Task statement →
Some entries follow. Reproduce exactly the lines starting at the one with "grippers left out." and stopping after the one with "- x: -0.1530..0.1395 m".

[Dataset entries]
_ _ _
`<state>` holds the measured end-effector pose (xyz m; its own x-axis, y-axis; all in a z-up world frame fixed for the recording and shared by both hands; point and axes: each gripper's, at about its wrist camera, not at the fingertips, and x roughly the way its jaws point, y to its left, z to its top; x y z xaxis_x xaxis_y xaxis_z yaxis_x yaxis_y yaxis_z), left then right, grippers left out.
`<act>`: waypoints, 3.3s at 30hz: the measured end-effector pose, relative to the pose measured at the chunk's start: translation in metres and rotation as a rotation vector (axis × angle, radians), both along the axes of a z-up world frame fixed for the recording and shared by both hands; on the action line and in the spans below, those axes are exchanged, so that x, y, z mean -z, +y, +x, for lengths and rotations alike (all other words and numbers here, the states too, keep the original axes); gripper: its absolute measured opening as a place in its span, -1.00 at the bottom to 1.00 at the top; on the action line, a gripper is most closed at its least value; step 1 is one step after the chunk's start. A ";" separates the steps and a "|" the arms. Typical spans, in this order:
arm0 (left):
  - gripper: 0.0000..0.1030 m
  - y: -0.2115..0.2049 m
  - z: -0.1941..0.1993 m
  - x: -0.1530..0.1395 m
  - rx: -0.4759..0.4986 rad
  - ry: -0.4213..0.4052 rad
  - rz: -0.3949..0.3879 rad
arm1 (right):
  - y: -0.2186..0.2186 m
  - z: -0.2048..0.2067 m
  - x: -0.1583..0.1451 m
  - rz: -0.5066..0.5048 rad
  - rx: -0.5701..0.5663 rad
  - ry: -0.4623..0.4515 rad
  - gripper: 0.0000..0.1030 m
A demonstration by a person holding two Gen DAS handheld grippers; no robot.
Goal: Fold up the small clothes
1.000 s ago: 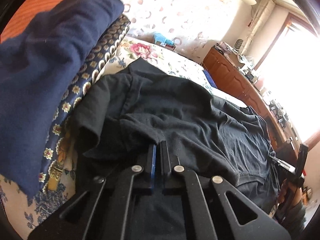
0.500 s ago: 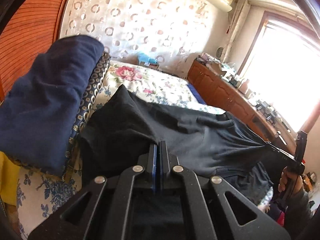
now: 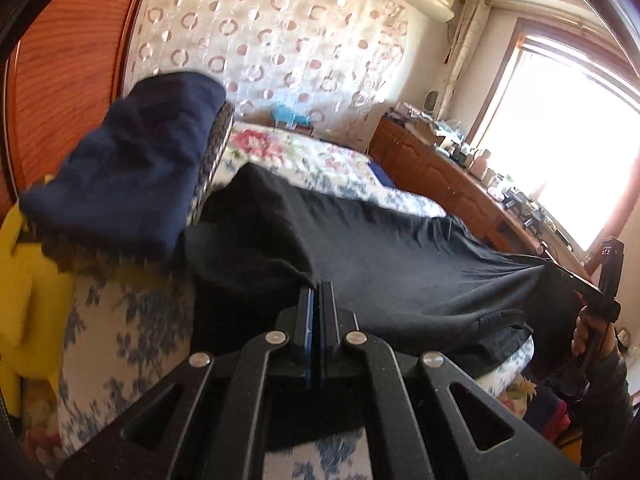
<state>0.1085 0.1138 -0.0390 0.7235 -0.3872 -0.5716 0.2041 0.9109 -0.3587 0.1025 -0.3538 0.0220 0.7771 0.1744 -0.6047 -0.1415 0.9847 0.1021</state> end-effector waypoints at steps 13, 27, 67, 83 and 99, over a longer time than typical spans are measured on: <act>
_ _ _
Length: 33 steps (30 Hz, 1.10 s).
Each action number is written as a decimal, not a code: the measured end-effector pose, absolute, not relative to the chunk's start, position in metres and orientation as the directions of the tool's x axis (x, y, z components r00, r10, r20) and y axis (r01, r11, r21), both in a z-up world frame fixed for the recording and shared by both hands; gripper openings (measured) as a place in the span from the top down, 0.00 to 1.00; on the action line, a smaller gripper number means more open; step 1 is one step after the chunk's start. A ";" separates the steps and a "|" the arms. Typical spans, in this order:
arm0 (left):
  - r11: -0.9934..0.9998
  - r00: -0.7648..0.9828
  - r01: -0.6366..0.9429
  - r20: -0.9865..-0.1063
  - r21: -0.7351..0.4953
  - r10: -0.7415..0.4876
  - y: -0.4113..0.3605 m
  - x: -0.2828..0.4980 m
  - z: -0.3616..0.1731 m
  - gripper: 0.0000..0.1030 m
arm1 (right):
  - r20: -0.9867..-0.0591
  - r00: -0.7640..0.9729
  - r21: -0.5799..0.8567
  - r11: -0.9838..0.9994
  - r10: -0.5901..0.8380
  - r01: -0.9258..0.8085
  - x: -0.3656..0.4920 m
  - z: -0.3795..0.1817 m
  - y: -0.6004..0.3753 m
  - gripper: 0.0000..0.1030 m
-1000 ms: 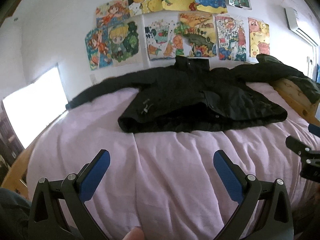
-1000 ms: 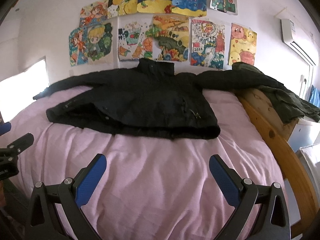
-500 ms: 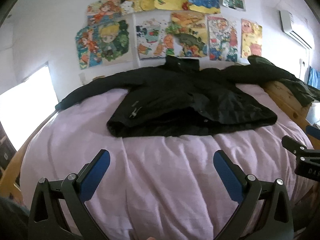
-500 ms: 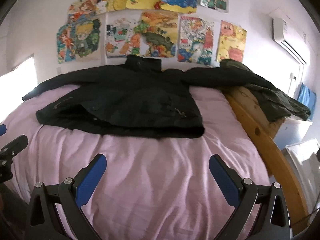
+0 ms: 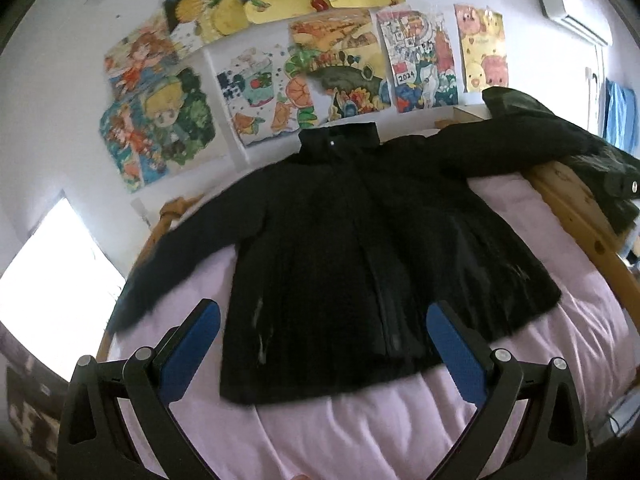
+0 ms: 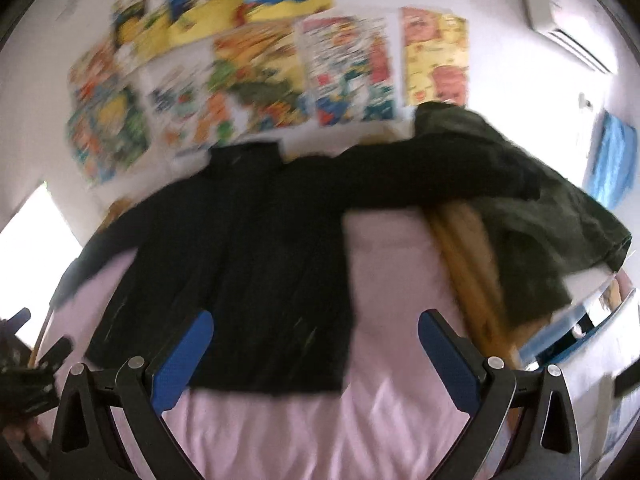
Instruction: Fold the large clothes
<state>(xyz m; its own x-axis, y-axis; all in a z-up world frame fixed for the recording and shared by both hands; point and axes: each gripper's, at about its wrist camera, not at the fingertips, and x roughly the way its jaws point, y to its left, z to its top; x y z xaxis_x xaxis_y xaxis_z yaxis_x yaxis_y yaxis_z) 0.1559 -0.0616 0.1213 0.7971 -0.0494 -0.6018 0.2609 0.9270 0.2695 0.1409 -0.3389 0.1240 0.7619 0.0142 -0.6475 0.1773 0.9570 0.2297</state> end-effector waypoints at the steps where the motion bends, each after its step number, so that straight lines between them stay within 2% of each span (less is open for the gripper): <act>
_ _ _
Answer to this task →
`<state>` holds the measured end-effector pose (xyz m; its own x-axis, y-axis; all in a z-up world frame fixed for the recording and shared by both hands; point and axes: each gripper's, at about its wrist camera, not at the fingertips, and x roughly the way its jaws point, y to its left, z to its top; x y z xaxis_x xaxis_y xaxis_z yaxis_x yaxis_y yaxis_z), left then right, grippers left out.
`<act>`: waypoints, 3.3s at 30hz: the measured end-effector pose, relative to the pose measured at the chunk's start: translation in metres and rotation as a rotation vector (axis × angle, radians), both along the axes of a z-up world frame fixed for the recording and shared by both hands; on the action line and in the spans below, those axes are exchanged, so that x, y, z mean -z, +y, +x, for lengths and rotations alike (all other words and numbers here, the states too, keep the original axes); gripper: its absolute measured opening as a place in its span, -1.00 at the bottom to 1.00 at the top; on the action line, a gripper is most closed at its least value; step 1 is one step after the chunk's start. A ";" separates the steps and a "|" the arms. Typical spans, in this order:
arm0 (left):
  - gripper: 0.0000..0.1030 m
  - y: -0.2115..0.2049 m
  - z: -0.1941..0.1993 m
  - x: -0.1530..0.1395 m

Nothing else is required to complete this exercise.